PROBLEM REQUIREMENTS |
Find the word "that" in the data, then copy each line where it is found.

(Data entries)
=== Begin Enclosure ===

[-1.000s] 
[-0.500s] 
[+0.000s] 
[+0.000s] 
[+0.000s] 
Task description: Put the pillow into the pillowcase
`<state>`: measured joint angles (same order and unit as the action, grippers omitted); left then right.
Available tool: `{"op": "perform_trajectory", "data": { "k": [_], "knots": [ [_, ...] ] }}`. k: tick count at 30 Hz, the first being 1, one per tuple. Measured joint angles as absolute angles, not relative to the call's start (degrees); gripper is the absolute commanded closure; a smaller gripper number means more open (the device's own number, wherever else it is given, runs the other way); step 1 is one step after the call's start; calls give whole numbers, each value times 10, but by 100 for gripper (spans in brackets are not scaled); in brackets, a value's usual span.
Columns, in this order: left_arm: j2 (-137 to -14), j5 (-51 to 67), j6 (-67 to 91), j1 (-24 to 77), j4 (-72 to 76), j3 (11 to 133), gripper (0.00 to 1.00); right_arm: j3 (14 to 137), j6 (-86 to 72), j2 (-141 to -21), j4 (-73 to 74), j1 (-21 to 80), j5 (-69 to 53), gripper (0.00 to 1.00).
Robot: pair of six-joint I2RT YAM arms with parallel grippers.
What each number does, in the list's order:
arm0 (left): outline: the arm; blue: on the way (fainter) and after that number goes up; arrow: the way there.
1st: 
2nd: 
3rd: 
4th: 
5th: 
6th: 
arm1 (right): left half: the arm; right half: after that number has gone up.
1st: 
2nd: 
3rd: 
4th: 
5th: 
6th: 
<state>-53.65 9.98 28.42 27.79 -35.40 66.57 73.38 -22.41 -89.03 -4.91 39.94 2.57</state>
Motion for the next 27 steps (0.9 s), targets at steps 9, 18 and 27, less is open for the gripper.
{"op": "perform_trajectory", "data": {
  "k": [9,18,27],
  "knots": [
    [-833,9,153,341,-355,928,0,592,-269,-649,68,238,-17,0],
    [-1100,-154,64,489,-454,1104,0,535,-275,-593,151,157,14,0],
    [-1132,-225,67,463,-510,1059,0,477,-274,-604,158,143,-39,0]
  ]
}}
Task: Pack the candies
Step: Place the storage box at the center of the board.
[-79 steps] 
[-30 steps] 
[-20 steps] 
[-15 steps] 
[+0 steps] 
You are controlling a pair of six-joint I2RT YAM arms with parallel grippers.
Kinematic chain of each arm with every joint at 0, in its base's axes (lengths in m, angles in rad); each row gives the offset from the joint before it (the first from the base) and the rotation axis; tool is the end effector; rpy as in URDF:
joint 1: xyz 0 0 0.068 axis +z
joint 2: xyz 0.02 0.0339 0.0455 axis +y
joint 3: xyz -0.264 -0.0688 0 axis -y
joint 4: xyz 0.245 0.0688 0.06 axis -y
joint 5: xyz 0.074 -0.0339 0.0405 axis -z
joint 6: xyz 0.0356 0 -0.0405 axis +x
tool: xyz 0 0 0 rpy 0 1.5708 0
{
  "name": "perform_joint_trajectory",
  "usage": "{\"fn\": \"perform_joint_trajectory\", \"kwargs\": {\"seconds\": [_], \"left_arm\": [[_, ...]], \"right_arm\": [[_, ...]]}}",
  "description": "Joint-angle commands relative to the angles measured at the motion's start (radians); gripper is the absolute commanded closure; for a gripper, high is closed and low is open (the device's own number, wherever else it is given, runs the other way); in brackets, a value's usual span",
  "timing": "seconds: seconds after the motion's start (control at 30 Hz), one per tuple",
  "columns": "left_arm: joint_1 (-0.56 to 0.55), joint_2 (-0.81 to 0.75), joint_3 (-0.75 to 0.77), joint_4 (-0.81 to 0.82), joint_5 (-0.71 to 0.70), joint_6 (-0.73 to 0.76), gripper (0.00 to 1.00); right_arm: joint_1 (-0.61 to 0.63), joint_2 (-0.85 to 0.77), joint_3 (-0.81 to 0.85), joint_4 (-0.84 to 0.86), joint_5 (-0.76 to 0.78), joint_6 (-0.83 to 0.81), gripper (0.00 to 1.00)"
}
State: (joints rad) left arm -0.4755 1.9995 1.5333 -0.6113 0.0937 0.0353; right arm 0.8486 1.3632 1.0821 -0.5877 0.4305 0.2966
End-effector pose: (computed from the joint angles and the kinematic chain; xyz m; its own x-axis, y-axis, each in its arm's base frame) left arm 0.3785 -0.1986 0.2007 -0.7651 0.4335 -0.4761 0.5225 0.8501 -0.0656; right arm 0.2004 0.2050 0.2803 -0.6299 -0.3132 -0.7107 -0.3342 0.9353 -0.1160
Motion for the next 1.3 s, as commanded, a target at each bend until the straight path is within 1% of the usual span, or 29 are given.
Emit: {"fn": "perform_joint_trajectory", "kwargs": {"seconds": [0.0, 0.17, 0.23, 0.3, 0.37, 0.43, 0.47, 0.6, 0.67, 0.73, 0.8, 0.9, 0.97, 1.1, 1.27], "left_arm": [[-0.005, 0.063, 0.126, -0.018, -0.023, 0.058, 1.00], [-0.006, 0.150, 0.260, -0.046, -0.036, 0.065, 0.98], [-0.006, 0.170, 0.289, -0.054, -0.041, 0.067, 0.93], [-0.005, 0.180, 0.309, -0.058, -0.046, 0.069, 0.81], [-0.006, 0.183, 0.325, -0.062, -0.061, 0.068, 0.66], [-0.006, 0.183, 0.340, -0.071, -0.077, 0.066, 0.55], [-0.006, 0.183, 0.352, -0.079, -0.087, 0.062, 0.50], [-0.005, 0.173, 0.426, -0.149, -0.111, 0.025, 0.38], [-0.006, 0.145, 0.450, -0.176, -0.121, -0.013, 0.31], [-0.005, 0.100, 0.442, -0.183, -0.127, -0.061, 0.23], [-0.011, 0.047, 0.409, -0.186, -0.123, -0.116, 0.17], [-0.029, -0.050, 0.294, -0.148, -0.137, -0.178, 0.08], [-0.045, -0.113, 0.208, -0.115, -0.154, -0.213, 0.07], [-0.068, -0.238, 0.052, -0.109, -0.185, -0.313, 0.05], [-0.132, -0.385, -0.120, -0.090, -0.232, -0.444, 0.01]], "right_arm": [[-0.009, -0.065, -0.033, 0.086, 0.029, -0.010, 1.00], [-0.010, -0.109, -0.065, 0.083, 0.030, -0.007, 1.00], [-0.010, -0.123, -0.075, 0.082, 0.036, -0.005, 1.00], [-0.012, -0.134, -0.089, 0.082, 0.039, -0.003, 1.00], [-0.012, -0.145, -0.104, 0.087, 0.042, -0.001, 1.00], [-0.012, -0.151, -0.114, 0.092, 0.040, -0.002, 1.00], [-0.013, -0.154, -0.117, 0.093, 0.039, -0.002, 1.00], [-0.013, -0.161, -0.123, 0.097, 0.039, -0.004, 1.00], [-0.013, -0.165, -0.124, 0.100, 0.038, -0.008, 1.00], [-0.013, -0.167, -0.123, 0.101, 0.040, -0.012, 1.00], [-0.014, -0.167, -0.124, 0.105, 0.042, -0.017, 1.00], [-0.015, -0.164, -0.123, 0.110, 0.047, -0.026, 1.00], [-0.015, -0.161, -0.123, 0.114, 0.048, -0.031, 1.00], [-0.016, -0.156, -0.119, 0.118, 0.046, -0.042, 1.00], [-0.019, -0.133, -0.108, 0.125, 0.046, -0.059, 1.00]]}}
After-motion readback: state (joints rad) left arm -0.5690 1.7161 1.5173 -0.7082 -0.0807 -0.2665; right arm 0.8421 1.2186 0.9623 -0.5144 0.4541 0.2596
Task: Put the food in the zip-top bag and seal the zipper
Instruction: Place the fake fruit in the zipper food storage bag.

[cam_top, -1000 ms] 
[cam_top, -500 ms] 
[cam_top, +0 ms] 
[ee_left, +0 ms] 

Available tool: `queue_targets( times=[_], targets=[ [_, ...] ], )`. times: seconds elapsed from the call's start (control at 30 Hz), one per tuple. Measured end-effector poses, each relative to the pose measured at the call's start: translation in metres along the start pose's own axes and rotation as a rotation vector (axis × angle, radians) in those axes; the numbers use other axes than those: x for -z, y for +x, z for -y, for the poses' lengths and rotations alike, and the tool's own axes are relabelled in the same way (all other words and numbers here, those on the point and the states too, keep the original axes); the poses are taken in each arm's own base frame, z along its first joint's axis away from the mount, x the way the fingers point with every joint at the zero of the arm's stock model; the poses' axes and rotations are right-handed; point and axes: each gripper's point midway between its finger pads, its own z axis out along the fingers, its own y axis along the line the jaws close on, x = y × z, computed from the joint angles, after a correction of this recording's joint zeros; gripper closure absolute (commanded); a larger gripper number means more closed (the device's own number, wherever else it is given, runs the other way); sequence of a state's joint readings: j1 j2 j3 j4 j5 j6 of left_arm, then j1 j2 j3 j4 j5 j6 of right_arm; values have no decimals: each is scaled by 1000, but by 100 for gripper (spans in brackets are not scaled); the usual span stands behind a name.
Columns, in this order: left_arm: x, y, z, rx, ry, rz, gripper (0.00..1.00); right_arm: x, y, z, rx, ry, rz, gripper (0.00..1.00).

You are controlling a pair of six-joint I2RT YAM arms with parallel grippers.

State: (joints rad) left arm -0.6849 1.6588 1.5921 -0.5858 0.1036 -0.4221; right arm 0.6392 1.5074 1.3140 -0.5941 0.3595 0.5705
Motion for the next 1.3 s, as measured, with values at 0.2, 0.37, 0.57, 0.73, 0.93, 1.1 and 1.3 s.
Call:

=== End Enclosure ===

RESPONSE TO THE EXERCISE |
arm0 (left): outline: the arm; blue: on the way (fainter) and after that number goes up; arrow: the way there.
arm1 (right): left half: the arm; right half: after that number has gone up.

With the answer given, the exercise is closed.